What needs to be done: Line by line, retype the material exactly and leave each picture out.

Material provided:
□ □ □ □

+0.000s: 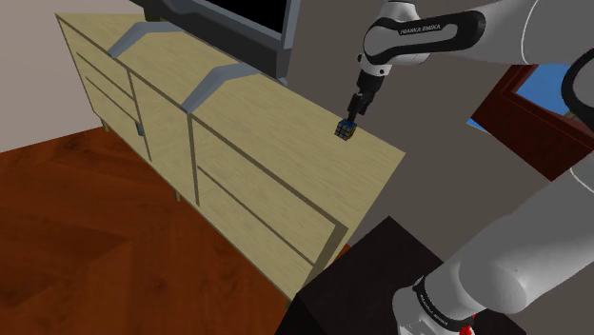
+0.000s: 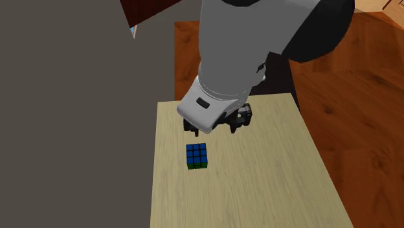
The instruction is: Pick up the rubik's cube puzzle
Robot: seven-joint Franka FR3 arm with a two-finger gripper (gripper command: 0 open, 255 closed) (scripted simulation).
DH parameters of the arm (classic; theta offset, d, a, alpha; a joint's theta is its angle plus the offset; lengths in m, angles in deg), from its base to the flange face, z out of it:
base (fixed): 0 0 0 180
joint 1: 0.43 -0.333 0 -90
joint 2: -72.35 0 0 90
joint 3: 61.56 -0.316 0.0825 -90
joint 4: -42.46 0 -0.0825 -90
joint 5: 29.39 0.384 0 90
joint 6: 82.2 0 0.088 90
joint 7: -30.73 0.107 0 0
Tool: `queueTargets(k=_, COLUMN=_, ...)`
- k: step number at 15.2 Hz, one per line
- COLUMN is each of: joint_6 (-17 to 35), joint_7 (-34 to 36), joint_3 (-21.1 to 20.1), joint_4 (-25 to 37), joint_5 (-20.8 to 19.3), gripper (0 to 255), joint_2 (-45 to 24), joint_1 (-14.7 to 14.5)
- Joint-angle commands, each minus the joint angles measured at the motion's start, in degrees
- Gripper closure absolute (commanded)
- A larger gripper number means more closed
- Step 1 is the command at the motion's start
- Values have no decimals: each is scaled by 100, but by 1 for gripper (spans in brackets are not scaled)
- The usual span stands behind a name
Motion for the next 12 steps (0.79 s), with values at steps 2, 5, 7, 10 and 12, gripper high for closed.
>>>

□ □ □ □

Finished exercise:
+0.000s: 
+0.000s: 
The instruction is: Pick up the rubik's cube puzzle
Robot: seven-joint Franka FR3 arm with a two-finger gripper (gripper command: 0 open, 255 closed) (scripted simulation).
DH parameters of the arm (classic; theta offset, d, a, alpha; a joint's theta is its angle plus the offset; lengths in m, angles in deg), from its base to the flange face, z out of it:
base (fixed): 0 0 0 180
joint 1: 0.43 -0.333 0 -90
joint 2: -72.35 0 0 90
joint 3: 61.56 -0.316 0.0825 -90
joint 4: -42.46 0 -0.0825 -90
joint 5: 29.39 0.384 0 90
joint 6: 82.2 0 0.088 90
joint 7: -30.73 0.107 0 0
Tool: `queueTargets(k=_, COLUMN=_, ...)`
- k: step number at 15.2 Hz, one per line
- COLUMN is each of: joint_6 (-17 to 35), joint_7 (-34 to 36), joint_3 (-21.1 to 20.1), joint_4 (-25 to 37), joint_5 (-20.8 to 19.3), gripper (0 to 255), joint_2 (-45 to 24), joint_1 (-14.7 to 14.5)
- Joint-angle commands, each minus the joint angles measured at the motion's start, in degrees
- Gripper closure absolute (commanded)
- A larger gripper number means more closed
- Step 1 is the command at the motion's start
- Values have no decimals: each is scaled by 100, but by 1 for gripper (spans in brackets are not scaled)
- The usual span stands behind a name
Motion for the next 12 steps (0.79 s), with values at steps 2, 5, 7, 10 and 12, gripper high for closed.
>>>

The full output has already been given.